_INPUT DATA_.
- Opening Delimiter -

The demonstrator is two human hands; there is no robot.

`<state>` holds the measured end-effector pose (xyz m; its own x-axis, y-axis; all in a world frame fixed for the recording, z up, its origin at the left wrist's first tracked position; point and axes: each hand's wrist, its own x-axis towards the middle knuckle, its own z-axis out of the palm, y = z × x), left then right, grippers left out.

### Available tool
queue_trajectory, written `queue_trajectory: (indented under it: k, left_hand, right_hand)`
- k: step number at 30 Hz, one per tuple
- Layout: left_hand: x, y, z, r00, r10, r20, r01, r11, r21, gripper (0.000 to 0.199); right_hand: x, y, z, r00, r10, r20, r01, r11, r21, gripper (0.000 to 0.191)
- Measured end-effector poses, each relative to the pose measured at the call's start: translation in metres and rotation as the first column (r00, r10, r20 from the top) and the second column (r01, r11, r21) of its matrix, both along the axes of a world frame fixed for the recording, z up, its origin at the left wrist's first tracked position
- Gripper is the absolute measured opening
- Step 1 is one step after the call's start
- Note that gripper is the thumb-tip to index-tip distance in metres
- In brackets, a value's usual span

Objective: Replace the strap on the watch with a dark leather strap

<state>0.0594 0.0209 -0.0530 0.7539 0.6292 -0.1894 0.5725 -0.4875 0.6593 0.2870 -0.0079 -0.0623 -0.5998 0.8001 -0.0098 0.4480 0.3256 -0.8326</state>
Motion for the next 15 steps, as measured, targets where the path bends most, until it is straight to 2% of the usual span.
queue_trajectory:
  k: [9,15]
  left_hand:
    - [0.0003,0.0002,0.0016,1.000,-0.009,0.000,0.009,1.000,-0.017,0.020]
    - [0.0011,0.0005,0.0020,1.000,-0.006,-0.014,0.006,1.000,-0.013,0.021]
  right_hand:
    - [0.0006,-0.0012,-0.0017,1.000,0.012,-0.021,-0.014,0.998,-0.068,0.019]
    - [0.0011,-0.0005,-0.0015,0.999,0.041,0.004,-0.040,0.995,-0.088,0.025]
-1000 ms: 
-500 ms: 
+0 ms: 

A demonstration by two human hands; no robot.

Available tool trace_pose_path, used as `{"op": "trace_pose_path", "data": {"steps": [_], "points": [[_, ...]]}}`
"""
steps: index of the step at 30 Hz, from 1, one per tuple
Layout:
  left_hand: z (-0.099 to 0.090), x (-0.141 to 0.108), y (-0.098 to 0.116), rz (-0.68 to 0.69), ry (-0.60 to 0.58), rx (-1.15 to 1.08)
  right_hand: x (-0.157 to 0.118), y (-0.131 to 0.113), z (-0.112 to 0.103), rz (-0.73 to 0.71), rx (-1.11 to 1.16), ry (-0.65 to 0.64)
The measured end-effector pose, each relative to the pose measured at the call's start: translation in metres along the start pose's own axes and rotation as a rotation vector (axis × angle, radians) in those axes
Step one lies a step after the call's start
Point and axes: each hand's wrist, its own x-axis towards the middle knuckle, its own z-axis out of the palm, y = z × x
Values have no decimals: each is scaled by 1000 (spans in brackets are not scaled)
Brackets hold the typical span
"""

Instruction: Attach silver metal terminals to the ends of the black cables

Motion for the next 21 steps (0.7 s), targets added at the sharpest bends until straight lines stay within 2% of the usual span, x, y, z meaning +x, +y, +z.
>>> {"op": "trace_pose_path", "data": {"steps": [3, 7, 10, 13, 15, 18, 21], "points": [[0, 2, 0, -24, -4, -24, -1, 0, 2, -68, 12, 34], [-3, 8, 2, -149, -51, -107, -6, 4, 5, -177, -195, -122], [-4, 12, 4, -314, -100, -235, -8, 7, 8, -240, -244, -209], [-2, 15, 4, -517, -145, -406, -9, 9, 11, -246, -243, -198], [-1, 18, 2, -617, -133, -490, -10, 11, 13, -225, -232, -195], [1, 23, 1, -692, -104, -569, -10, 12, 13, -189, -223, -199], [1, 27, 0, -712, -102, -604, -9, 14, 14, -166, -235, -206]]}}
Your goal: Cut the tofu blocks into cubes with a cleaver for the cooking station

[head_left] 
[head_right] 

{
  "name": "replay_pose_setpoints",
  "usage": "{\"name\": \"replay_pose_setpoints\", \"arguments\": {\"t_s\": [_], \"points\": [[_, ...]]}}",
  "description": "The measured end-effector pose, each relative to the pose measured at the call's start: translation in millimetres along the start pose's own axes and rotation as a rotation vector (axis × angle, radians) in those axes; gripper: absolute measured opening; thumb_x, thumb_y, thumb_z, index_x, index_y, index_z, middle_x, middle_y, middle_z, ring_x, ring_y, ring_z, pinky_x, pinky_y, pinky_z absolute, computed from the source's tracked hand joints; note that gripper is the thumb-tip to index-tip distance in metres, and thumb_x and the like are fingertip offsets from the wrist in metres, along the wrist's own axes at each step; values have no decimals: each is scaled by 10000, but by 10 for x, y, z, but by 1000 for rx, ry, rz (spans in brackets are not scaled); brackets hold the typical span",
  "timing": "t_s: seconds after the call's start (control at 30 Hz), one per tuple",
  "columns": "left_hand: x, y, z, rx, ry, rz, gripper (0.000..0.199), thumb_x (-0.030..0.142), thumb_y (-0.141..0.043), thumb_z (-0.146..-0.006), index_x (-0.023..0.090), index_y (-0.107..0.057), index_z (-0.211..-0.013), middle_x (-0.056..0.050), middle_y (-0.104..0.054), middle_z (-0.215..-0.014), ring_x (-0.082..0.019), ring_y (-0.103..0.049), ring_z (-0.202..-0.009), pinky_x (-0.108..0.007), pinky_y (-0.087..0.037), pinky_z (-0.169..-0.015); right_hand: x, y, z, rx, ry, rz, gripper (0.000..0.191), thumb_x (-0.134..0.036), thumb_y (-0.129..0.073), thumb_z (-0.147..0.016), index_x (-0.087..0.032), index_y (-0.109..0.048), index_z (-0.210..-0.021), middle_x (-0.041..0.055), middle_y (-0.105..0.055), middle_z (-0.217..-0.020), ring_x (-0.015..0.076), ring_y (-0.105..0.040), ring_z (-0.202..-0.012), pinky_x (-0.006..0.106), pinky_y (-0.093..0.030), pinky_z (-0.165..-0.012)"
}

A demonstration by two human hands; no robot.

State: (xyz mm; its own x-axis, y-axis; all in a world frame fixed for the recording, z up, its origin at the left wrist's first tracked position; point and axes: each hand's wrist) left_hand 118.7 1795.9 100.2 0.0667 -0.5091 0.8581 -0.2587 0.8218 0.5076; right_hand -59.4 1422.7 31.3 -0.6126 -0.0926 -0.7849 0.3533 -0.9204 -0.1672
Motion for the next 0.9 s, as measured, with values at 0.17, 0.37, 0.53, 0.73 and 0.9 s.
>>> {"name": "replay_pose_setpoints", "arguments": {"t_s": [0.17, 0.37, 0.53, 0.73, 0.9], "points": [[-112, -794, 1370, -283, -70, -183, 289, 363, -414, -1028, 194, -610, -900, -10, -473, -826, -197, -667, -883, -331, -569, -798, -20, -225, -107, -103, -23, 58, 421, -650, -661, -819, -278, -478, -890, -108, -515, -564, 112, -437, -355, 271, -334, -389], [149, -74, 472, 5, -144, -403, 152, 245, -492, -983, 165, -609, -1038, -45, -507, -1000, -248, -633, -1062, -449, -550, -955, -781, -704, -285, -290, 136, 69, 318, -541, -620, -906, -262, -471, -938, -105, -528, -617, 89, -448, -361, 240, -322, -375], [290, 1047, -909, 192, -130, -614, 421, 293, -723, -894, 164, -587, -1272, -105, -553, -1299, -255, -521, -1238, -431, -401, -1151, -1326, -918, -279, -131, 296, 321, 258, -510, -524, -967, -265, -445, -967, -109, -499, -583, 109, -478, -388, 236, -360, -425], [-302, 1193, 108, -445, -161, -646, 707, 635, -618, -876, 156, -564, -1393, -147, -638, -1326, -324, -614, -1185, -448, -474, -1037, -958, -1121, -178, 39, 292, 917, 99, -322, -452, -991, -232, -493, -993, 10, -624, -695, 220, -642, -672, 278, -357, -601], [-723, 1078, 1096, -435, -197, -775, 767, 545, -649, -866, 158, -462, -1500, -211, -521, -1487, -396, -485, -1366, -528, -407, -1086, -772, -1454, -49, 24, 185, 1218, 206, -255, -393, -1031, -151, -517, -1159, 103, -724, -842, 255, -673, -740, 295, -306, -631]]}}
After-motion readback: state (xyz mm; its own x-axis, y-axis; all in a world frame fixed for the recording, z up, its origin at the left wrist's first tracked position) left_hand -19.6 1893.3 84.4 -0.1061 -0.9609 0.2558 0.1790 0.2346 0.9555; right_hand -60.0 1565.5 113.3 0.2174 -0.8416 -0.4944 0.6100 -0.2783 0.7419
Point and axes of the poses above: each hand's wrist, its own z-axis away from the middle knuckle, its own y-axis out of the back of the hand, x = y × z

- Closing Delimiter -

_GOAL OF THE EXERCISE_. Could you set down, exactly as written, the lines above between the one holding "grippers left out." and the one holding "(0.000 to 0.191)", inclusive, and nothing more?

_TASK RESPONSE_.
`<state>` holds the measured end-effector pose (xyz m; its own x-axis, y-axis; all in a world frame fixed for the recording, z up, its origin at the left wrist's first tracked position; point and axes: each hand's wrist, its own x-axis towards the middle knuckle, its own z-axis out of the palm, y = z × x), left then right, grippers left out.

### Available tool
queue_trajectory, written `queue_trajectory: (indented under it: k, left_hand, right_hand)`
- k: step number at 30 Hz, one per tuple
- Layout: left_hand: x, y, z, r00, r10, r20, r01, r11, r21, gripper (0.000 to 0.199); right_hand: x, y, z, r00, r10, r20, r01, r11, r21, gripper (0.000 to 0.191)

The response to this exercise is complete.